Exercise aim - Transcribe the listing underneath, keeping each word exact and omitting the images.

(Beginning of Given material)

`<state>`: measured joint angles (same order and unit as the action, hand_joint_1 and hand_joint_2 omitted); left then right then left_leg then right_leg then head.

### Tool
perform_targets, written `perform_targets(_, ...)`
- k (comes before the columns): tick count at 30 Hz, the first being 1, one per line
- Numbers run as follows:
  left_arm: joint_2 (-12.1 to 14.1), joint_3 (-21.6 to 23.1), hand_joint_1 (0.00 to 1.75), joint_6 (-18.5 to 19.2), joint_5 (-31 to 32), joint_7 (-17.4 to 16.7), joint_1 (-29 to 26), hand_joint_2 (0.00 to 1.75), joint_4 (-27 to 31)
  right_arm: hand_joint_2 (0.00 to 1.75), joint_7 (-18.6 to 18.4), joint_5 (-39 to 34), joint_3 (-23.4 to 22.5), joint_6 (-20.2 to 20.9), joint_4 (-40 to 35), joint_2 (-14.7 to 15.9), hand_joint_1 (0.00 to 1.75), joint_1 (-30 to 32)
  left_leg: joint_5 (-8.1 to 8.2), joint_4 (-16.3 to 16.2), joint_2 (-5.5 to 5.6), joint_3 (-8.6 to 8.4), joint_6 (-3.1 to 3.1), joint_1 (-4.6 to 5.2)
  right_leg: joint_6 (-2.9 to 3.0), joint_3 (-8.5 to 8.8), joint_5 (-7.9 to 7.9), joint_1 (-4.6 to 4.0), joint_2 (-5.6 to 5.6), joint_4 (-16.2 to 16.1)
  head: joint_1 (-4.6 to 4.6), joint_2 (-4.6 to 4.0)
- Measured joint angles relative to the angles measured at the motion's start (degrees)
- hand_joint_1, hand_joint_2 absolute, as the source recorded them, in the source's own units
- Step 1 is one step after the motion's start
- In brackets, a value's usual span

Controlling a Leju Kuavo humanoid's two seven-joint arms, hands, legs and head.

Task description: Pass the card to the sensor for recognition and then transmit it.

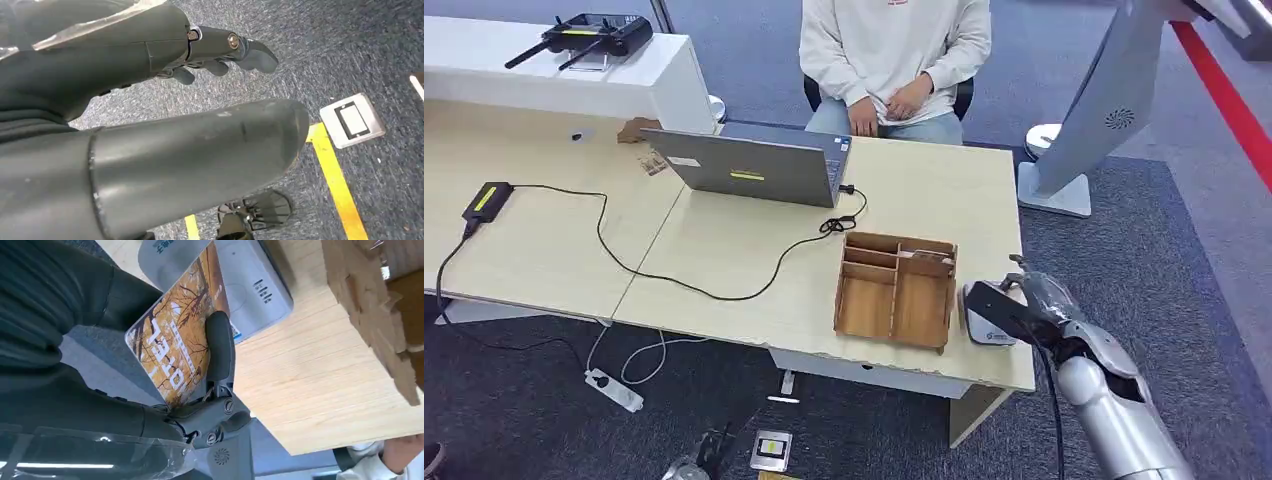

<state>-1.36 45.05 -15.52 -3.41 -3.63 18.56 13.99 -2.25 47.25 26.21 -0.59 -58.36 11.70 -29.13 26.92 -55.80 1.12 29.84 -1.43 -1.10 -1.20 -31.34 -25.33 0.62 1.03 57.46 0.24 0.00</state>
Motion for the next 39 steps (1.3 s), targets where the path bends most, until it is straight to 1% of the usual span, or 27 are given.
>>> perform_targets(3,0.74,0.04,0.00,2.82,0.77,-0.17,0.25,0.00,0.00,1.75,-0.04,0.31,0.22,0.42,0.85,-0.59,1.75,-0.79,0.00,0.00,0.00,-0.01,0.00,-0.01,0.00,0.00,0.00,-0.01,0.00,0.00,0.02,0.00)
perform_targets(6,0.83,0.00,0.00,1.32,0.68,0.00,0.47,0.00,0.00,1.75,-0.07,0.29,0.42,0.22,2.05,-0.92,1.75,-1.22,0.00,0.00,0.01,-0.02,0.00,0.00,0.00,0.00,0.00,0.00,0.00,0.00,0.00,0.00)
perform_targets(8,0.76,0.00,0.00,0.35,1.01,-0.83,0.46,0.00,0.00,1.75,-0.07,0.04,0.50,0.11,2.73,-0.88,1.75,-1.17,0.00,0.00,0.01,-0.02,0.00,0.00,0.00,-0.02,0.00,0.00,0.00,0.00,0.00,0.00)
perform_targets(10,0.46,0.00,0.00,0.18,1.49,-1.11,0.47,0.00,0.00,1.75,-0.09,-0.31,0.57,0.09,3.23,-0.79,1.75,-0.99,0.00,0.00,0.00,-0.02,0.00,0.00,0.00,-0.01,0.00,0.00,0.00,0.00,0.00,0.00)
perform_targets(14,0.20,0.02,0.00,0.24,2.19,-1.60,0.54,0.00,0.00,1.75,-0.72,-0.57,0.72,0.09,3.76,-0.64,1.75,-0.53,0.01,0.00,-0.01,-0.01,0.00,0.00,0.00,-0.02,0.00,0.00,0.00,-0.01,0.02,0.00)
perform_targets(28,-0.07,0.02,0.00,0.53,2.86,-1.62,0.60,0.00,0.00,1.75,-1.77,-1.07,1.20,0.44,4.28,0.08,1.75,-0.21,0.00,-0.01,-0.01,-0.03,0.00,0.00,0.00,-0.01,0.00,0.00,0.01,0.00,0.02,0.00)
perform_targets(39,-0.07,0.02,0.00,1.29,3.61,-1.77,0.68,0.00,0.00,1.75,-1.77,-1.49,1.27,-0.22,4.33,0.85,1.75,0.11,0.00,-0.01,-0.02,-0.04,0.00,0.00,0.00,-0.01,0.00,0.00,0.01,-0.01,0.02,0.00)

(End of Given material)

Response to this exercise -
`<state>`: measured joint angles (same order and unit as the action, hand_joint_1 and hand_joint_2 omitted); left then right then left_leg then right_leg then head.

### Tool
perform_targets, written `perform_targets(_, ...)`
- k (comes before the columns): tick count at 30 Hz, the first being 1, one per line
- Numbers run as follows:
  left_arm: joint_2 (-12.1 to 14.1), joint_3 (-21.6 to 23.1), hand_joint_1 (0.00 to 1.75), joint_6 (-18.5 to 19.2), joint_5 (-31 to 32), joint_7 (-17.4 to 16.7), joint_1 (-29 to 26), hand_joint_2 (0.00 to 1.75), joint_4 (-27 to 31)
  right_arm: hand_joint_2 (0.00 to 1.75), joint_7 (-18.6 to 18.4), joint_5 (-39 to 34), joint_3 (-23.4 to 22.5), joint_6 (-20.2 to 20.9), joint_4 (-40 to 35), joint_2 (-14.7 to 15.9), hand_joint_1 (0.00 to 1.75), joint_1 (-30 to 32)
  left_leg: joint_5 (-8.1 to 8.2), joint_4 (-16.3 to 16.2), joint_2 (-5.5 to 5.6), joint_3 (-8.6 to 8.4), joint_6 (-3.1 to 3.1), joint_1 (-4.6 to 5.2)
  right_leg: joint_6 (-2.9 to 3.0), joint_3 (-8.5 to 8.8), joint_5 (-7.9 to 7.9), joint_1 (-4.6 to 4.0), joint_2 (-5.6 to 5.6), joint_4 (-16.2 to 16.1)
  head: joint_1 (-4.6 to 4.6), joint_2 (-4.6 to 4.0)
- Measured joint angles relative to the angles measured at the motion's start (degrees)
- hand_joint_1, hand_joint_2 absolute, as the source recorded them, in the source's own units
- Step 1 is one step after the motion's start
- In brackets, a value's usual span

Controlling a Leju Kuavo humanoid's two seven-joint arms, hands, legs and head.

Task description: Pass the card to the sensor for recognition and then transmit it.


<state>-1.36 45.05 -15.52 -3.41 -3.63 18.56 13.99 -2.25 47.25 26.21 -0.59 -58.36 11.70 -29.13 26.92 -55.80 1.12 29.84 -1.43 -1.10 -1.20 -31.34 -25.33 0.62 1.03 57.46 0.24 0.00</state>
Motion for the next 39 steps (1.3 s), targets where the path bends most, until it is straight to 1% of the usual span, or 27 are given.
>>> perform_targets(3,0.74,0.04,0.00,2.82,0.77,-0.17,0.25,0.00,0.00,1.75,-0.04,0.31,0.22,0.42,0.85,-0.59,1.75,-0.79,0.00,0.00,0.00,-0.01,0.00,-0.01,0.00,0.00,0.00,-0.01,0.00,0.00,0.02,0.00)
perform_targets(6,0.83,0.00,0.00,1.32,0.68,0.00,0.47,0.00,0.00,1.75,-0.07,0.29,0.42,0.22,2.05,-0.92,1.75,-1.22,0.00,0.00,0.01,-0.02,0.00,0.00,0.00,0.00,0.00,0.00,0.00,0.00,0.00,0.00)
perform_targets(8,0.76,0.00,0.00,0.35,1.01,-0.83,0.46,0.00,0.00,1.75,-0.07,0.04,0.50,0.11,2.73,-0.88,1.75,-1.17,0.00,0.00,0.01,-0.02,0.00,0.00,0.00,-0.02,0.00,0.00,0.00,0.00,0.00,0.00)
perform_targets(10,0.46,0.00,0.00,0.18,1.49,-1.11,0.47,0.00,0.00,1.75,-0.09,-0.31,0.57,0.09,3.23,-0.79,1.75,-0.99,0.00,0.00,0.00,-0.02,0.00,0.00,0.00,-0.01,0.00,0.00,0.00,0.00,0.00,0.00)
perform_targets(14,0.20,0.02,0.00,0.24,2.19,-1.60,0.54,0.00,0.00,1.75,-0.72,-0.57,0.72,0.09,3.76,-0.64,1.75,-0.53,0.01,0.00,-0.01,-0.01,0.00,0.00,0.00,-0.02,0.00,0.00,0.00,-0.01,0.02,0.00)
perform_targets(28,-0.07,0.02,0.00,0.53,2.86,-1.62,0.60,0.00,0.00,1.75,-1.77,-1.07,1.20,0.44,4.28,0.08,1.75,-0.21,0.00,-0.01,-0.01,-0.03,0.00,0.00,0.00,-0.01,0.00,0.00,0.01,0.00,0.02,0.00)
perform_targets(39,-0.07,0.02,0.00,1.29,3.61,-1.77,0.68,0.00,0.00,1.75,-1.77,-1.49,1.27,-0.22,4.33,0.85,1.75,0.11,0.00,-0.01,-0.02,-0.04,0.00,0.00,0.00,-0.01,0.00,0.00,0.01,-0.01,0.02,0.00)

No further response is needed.